> Aim of the task
Omit the pictures and output exactly the lines from the start of the entries through the line containing "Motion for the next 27".

> Information shown
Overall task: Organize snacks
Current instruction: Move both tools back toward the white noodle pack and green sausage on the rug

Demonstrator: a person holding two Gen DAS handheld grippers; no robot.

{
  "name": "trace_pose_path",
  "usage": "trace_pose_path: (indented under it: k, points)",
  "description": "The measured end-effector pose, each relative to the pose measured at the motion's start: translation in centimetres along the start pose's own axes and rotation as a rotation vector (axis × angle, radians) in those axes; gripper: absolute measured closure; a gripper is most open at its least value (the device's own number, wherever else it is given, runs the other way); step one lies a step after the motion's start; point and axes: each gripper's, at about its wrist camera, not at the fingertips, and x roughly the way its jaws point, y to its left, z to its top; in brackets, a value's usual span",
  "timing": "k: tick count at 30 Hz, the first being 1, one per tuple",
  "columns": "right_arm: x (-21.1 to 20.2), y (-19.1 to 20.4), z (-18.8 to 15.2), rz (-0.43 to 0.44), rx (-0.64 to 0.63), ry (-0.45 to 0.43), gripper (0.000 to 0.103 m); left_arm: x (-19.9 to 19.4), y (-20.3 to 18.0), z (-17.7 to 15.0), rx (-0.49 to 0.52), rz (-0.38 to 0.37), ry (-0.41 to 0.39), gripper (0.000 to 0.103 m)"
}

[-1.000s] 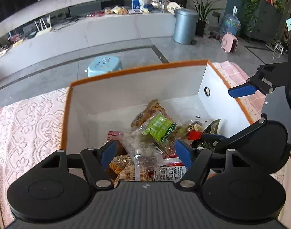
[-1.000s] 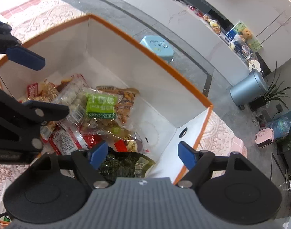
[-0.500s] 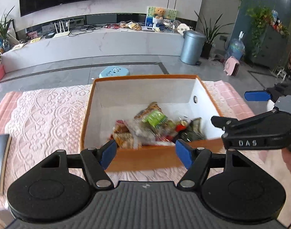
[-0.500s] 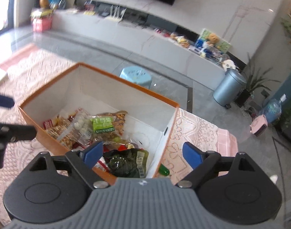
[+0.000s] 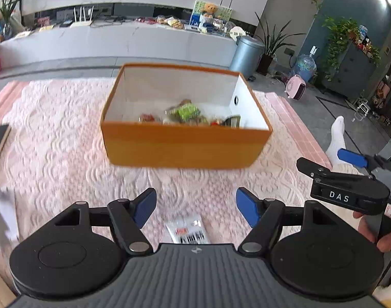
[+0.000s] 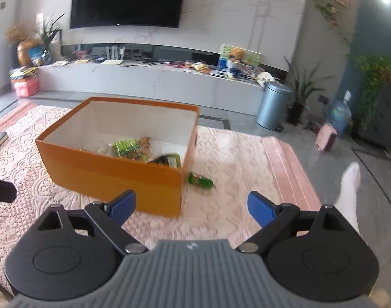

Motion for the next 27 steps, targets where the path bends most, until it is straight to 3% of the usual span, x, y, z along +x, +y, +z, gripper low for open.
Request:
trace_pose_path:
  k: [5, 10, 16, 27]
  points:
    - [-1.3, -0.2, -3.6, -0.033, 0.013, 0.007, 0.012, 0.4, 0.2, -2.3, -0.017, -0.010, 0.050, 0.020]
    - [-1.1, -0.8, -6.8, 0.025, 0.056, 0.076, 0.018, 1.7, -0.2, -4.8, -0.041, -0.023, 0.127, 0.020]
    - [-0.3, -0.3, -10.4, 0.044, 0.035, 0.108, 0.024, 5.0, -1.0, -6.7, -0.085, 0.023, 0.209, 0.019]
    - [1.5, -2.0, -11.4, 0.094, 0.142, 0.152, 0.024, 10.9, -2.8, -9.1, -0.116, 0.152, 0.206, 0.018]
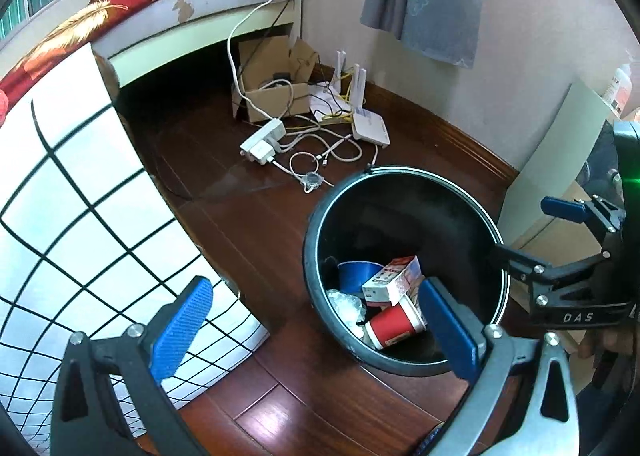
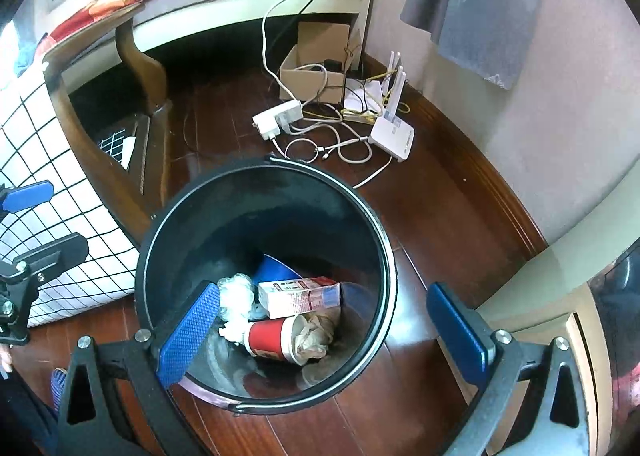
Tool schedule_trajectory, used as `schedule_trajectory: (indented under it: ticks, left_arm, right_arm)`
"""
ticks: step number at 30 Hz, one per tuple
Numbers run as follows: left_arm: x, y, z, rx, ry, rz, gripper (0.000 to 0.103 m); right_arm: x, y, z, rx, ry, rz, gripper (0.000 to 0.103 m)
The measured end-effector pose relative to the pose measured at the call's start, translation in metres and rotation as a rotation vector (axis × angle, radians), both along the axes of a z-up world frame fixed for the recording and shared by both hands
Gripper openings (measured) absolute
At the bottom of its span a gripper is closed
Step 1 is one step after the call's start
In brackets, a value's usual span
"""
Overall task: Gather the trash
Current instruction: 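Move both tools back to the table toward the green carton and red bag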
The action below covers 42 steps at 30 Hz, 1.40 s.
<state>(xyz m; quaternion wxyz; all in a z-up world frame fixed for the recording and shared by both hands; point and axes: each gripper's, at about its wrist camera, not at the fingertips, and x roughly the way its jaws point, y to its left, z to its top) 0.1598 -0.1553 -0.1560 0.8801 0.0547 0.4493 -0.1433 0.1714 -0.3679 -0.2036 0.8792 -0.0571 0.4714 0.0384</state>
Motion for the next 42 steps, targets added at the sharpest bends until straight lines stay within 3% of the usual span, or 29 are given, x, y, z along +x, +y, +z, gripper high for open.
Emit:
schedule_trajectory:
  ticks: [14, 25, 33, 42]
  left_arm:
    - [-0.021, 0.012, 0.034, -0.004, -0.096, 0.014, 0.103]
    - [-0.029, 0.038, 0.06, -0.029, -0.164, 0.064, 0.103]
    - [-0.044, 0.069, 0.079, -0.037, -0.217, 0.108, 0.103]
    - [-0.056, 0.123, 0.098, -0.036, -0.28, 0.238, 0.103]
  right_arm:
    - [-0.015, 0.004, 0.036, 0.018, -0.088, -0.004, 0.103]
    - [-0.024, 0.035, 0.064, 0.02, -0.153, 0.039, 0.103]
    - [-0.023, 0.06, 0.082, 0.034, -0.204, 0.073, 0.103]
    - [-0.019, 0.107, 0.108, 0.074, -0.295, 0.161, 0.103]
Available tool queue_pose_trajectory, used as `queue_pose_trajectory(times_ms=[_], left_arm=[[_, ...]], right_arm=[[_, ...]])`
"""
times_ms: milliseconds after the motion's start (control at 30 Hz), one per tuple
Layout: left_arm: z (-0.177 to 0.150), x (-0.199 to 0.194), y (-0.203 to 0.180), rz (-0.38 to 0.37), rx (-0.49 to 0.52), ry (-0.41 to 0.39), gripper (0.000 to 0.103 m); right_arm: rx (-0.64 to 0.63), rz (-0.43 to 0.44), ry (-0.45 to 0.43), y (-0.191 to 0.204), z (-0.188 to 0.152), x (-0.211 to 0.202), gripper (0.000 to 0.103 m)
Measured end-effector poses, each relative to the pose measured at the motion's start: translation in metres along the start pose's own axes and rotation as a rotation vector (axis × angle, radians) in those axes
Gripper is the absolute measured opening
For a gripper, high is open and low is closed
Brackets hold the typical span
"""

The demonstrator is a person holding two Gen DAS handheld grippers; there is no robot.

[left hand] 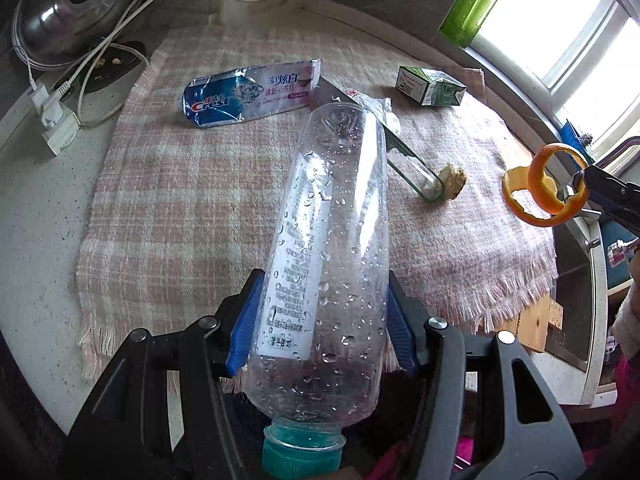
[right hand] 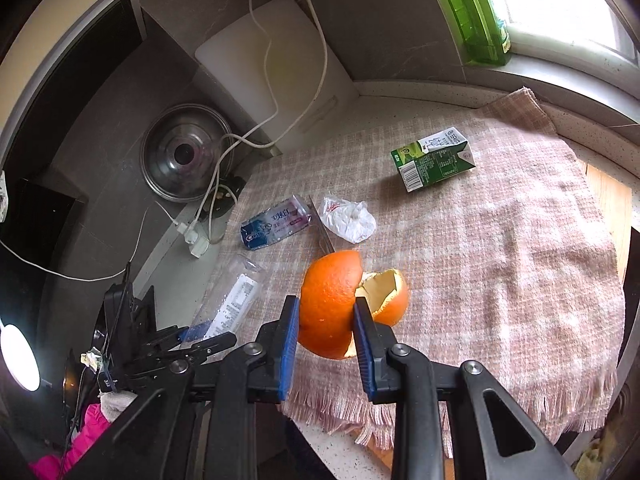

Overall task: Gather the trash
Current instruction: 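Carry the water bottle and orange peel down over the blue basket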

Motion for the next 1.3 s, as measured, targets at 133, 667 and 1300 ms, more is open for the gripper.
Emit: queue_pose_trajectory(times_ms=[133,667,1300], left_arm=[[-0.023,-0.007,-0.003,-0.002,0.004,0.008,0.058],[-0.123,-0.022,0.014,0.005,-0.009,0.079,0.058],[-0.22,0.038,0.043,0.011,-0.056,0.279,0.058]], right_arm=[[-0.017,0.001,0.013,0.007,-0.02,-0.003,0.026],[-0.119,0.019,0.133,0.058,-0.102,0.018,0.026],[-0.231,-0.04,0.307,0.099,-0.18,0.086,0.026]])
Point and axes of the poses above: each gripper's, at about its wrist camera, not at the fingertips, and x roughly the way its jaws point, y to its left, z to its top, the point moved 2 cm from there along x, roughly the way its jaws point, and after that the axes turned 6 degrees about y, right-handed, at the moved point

> Reply to the exercise
Overall task: Organize snacks
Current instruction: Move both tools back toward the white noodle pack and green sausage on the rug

Demonstrator: a person holding two Gen DAS handheld grippers; no robot.

{
  "name": "trace_pose_path",
  "usage": "trace_pose_path: (indented under it: k, points)",
  "description": "The measured end-effector pose, each relative to the pose measured at the motion's start: translation in centimetres along the start pose's own axes and rotation as a rotation vector (axis × angle, radians) in those axes; gripper: absolute measured closure; a gripper is most open at its least value (the device's own number, wherever else it is given, runs the other way); step one lies a step after the motion's start; point and axes: each gripper's, at about its wrist camera, not at the fingertips, and x roughly the way its jaws point, y to its left, z to its top; in brackets, a value's usual span",
  "timing": "k: tick count at 30 Hz, the first being 1, one per tuple",
  "columns": "right_arm: x (-21.1 to 20.2), y (-19.1 to 20.4), z (-18.8 to 15.2), rz (-0.43 to 0.44), rx (-0.64 to 0.63), ry (-0.45 to 0.43), gripper (0.000 to 0.103 m); left_arm: x (-19.9 to 19.4), y (-20.3 to 18.0), z (-17.7 to 15.0), rx (-0.49 to 0.52), rz (-0.38 to 0.37), ry (-0.41 to 0.39), gripper (0.000 to 0.103 m)"
}

[-1.000s] 
[-1.000s] 
[-0.500s] 
[-0.500s] 
[+0.000s] 
[+0.000s] 

Motion for the next 27 steps, targets where the path bends most, until it is straight to 3% of the usual span, x, y, z along +x, +y, +z, gripper low for open.

This output completes the exercise.